■ **DIRECTIONS FOR THIS TASK**:
Begin with the line that holds "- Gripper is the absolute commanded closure". Write out every line from there to the end of the listing below, word for word.

____________

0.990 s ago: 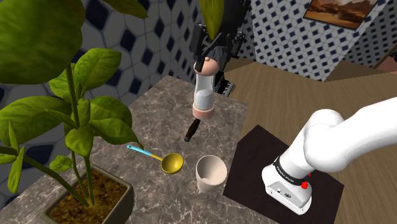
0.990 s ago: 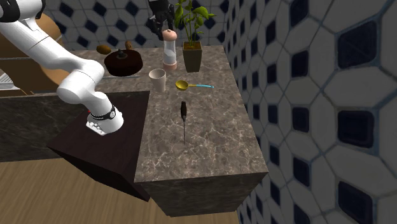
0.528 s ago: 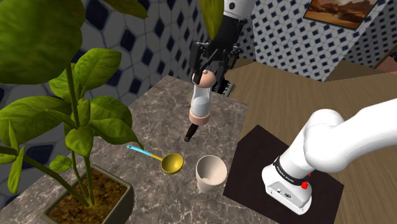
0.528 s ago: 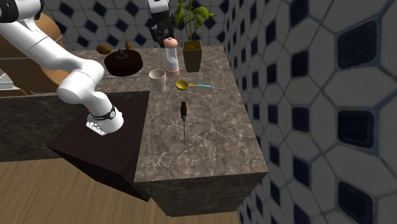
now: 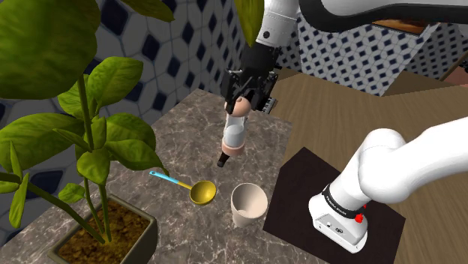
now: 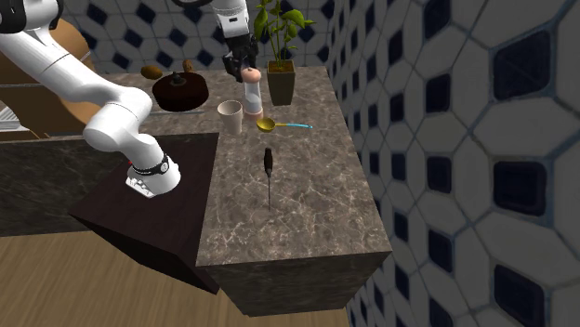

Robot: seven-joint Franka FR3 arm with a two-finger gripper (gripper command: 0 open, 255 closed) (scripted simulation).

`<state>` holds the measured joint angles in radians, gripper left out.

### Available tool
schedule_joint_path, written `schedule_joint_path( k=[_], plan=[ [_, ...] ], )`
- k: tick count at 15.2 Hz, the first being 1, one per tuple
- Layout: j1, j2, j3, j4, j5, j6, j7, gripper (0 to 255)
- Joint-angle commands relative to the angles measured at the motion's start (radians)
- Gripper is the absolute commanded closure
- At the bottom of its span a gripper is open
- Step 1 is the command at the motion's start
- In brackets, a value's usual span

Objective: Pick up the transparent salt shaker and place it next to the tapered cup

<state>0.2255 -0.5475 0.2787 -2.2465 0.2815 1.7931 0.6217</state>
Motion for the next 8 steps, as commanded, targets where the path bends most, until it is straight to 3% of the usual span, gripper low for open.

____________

■ **ANSWER BOX**:
- Gripper is the absolute commanded closure
- At the bottom of its span a gripper is open
- Step 1 is the command at the motion's start
- In brackets, a value's usual span

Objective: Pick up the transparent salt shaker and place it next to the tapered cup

<state>0.2255 -0.5475 0.2787 -2.2465 0.2815 1.7931 0.6217</state>
Motion for the next 8 steps, as commanded, targets where the path bends most, until it is straight to 3% of the usual span, gripper low for open.

No additional answer is expected.